Hospitals collect tons of clinical information about patient conditions, but absolutely nothing about patient psychological or behavioral predispositions that could predict how well he or she is likely to comply and adhere. With this added dimension of assessment, hospital clinical staff could know better how to engage and persuade patients to be more compliant, and discharge staff would know better who to follow-up with. As I said, there is a huge disincentive for this to happen. Because “hospital care” ends at discharge and hospitals are not “to blame” for what the patient does after he or she leaves, there is no incentive for them to improve compliance. There is much more incentive for them to make it worse.
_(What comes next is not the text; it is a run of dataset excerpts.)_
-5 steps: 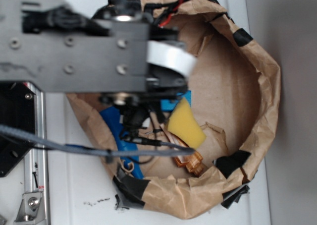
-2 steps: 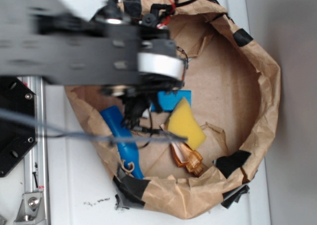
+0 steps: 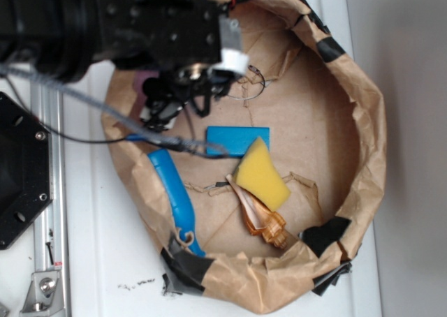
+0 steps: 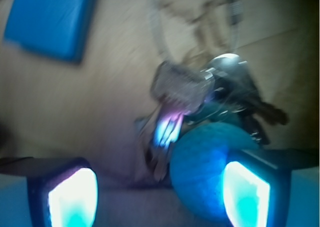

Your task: Grab the blue ball.

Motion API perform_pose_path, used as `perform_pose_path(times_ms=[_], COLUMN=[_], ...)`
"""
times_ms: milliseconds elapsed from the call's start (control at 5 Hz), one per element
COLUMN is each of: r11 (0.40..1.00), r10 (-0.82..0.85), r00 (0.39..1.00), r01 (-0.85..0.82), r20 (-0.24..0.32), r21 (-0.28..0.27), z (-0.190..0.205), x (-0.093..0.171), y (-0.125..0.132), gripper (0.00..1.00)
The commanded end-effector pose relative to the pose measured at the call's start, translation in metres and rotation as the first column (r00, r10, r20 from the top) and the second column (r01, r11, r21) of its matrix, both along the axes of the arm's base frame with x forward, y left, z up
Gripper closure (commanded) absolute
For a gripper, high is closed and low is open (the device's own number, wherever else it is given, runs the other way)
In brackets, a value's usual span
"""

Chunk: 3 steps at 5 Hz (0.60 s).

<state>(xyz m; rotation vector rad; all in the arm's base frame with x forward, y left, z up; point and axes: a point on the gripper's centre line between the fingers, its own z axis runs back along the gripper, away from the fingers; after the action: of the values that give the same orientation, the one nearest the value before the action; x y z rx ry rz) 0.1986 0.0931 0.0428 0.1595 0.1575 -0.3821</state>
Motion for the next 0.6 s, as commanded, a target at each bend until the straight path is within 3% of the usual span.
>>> perform_pose_path(times_ms=[0, 200, 400], r11=[1.000, 0.998, 0.999], r10=[-0.020, 0.000, -0.003], r00=[0.999, 0.999, 0.992], r01=[0.019, -0.002, -0.004], r20=[0.036, 0.043, 0.123], r21=[0.024, 0.055, 0.052], z=[-0.023, -0.024, 0.011], x=[0.010, 0.016, 0.028], y=[0.016, 0.016, 0.003], gripper=[0.24, 1.00, 1.00])
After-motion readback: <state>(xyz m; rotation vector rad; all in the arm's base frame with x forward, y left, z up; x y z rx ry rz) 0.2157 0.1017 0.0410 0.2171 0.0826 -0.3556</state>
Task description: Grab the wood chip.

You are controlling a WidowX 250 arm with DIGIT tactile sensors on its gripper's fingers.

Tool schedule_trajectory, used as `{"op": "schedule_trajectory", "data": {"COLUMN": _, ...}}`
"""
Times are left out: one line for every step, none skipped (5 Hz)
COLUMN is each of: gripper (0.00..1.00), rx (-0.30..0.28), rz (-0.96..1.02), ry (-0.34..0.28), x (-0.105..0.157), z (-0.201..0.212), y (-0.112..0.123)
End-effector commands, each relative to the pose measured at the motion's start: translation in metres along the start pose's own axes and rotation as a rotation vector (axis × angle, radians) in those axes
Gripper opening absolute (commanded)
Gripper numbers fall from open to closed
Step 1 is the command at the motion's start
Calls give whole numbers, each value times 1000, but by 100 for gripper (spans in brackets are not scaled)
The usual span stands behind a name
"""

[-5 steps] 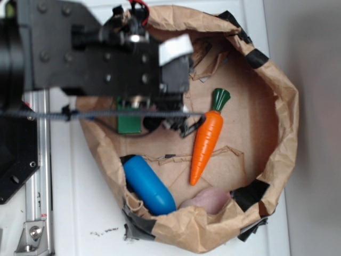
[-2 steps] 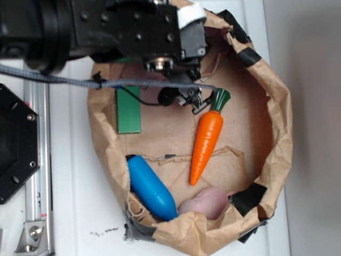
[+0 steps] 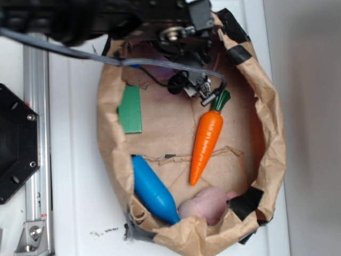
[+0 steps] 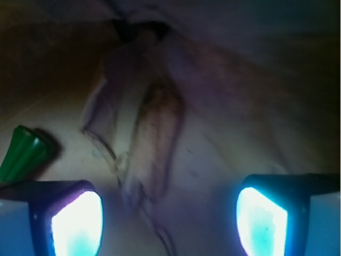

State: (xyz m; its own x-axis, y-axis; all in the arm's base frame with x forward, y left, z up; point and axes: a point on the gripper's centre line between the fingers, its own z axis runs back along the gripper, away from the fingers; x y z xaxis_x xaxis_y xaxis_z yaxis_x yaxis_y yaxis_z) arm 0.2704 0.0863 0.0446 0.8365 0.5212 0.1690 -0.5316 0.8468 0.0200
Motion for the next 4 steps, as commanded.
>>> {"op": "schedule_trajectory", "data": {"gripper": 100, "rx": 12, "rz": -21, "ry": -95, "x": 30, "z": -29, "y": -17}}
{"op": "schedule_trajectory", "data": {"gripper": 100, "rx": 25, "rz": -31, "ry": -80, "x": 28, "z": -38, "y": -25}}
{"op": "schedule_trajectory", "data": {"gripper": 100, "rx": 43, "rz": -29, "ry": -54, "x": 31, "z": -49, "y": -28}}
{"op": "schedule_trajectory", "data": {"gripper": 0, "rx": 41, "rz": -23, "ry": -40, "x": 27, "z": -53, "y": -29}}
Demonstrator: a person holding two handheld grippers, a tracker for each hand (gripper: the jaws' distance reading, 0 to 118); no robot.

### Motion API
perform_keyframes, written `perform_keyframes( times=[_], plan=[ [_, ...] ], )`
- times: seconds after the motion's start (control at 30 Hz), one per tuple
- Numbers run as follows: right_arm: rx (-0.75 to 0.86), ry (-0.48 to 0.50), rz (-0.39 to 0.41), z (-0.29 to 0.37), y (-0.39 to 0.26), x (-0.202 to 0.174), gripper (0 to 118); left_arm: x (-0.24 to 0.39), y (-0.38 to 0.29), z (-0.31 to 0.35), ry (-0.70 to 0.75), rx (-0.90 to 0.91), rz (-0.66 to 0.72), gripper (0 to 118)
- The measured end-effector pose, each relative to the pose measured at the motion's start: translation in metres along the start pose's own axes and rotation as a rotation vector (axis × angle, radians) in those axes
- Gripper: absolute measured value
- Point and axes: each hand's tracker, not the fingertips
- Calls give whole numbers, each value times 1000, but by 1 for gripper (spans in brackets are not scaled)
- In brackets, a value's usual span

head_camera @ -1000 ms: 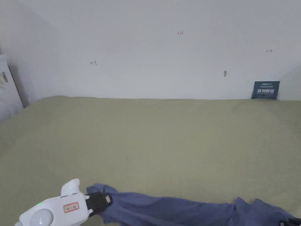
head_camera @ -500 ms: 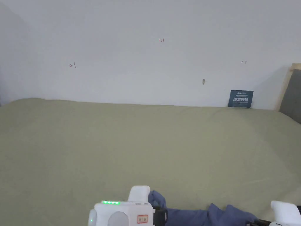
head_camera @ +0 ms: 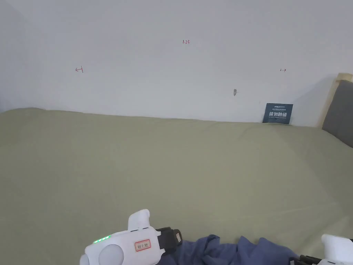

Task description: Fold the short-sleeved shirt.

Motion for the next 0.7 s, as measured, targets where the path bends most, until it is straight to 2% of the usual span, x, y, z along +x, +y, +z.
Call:
perform_keyframes(
  times=[0.1,0.3,0.37,0.53,0.63,0.7],
  plan=[
    [12,9,-6,7,0,-2,0,-9,-9,-22,-60,-90,64,6],
    [30,-3,43,17,2,-9,0,8,-56,-93,-16,-296,6,4],
    [30,5,47,20,3,-10,0,7,-65,-97,-113,-255,67,4],
    [26,-2,75,19,3,-14,0,3,-56,-94,-107,-269,119,4],
    [22,4,68,17,2,-15,0,12,-46,-76,-88,-266,93,4],
    [18,17,61,15,2,-17,0,13,-34,-51,-157,-220,56,4]
  ],
)
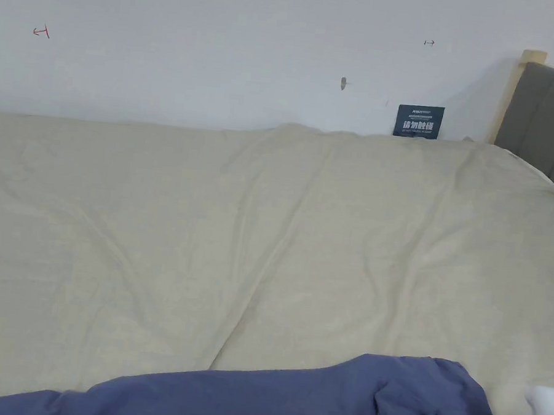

  Scott MacStravic wrote @ May 24th, 2007 at 6:02 pm

I agree that hospitals have generally “abandoned” their patients at discharge, rather than doing anything about their compliance with post-discharge care recommendations, taking of prescribed medications, etc. — and that it is not in their best financial interests to change. The surprising thing is that there are quite a few hospitals that are exceptions to this rule, some because they do not want to see patients come back when they would be financial losers under Medicare DRG, Medicaid stinginess, or because they are uninsured. But some actually do it because it is part of their health mission, and some because they can make money at it under special pay-for-performance schemes. Only when it becomes financially sounder for hospitals to engage in full disease management, health promotion and risk reduction does it seem likely that these will become widespread investments on their part, and continuous health management rather than episodic sickness treatment become the rule rather than the exception. But there are some signs that payers are making this more possible in the future than in the past.